### [TASK TO CARRY OUT]
Reproduce each line from the first in the data through the line that contains "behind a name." exactly; give nothing else.

"""

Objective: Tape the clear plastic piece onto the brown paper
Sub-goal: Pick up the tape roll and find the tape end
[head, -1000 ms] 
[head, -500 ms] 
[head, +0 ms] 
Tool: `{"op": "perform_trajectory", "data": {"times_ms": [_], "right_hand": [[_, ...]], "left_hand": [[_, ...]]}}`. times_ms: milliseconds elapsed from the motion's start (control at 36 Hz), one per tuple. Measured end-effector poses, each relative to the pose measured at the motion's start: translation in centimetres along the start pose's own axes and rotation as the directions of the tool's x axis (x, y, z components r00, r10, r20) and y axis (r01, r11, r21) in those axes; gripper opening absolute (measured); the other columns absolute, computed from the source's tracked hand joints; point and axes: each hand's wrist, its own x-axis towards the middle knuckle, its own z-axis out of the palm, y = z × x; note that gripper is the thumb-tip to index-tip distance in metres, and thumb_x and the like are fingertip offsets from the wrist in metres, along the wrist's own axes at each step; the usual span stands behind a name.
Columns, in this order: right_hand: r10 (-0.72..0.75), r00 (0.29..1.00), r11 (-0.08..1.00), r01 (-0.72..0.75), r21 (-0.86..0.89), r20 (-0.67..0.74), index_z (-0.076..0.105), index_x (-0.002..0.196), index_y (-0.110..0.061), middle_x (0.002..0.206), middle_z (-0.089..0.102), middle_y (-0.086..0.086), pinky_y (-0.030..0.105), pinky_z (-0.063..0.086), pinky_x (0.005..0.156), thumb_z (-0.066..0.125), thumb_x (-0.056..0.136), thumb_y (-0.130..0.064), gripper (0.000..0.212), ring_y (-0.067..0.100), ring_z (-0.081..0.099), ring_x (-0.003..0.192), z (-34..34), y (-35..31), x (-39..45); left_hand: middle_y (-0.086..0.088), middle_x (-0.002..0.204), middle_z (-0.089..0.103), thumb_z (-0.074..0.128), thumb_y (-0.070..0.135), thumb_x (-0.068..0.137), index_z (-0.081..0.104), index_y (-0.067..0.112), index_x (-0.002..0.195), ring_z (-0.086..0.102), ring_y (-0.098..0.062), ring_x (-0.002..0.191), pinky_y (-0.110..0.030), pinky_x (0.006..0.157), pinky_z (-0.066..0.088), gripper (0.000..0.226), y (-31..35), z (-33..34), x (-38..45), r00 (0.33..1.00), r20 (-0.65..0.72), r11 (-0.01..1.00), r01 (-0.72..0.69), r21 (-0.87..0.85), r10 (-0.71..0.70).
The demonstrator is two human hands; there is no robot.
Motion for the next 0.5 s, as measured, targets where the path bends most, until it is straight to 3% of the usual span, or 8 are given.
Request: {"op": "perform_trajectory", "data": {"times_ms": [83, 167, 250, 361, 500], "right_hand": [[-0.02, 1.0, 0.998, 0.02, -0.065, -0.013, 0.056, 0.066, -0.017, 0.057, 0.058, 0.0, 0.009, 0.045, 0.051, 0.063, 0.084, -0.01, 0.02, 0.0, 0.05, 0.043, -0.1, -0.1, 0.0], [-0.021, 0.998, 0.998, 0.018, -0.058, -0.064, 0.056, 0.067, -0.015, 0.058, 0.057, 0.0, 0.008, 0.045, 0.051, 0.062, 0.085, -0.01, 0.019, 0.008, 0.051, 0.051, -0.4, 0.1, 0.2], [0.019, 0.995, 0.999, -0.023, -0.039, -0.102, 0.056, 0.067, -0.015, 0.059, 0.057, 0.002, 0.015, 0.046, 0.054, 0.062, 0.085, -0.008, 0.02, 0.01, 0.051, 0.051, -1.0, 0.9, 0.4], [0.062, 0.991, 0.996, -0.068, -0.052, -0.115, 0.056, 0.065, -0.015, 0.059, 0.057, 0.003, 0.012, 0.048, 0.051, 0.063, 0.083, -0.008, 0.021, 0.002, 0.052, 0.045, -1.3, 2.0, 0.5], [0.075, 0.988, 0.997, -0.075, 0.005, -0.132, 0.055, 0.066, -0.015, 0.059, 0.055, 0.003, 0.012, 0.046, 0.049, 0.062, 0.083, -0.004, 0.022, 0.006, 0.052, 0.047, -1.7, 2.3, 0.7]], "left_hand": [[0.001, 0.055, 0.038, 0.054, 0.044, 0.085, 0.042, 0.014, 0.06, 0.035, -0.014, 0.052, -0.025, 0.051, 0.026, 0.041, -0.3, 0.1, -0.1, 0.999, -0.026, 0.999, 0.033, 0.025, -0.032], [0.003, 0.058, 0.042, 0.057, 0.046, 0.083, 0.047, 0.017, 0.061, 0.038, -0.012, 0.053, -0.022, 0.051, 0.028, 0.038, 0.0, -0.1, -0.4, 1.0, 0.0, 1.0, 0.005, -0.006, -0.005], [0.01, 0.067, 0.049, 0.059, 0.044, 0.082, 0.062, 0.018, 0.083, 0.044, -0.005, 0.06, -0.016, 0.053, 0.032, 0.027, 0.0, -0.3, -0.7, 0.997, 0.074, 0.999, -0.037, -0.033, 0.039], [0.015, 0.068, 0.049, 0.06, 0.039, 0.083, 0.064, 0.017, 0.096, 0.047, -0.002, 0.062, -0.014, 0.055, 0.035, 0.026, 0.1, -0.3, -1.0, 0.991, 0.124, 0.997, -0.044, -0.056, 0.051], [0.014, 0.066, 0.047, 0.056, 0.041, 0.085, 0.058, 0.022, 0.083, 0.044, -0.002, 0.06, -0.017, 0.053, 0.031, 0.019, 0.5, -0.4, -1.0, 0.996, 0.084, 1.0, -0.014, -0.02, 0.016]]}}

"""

### [WRITTEN ANSWER]
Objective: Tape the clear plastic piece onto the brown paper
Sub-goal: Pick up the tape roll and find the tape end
[head, -1000 ms] 
[head, -500 ms] 
[head, +0 ms] 
Tool: `{"op": "perform_trajectory", "data": {"times_ms": [_], "right_hand": [[_, ...]], "left_hand": [[_, ...]]}}`. times_ms: milliseconds elapsed from the motion's start (control at 36 Hz), one per tuple. Measured end-effector poses, each relative to the pose measured at the motion's start: translation in centimetres along the start pose's own axes and rotation as the directions of the tool's x axis (x, y, z components r00, r10, r20) and y axis (r01, r11, r21) in those axes; gripper opening absolute (measured); the other columns absolute, computed from the source's tracked hand joints; point and axes: each hand's wrist, its own x-axis towards the middle knuckle, its own z-axis out of the palm, y = z × x; note that gripper is the thumb-tip to index-tip distance in metres, and thumb_x and the like are fingertip offsets from the wrist in metres, along the wrist's own axes at each step; the usual span stands behind a name.

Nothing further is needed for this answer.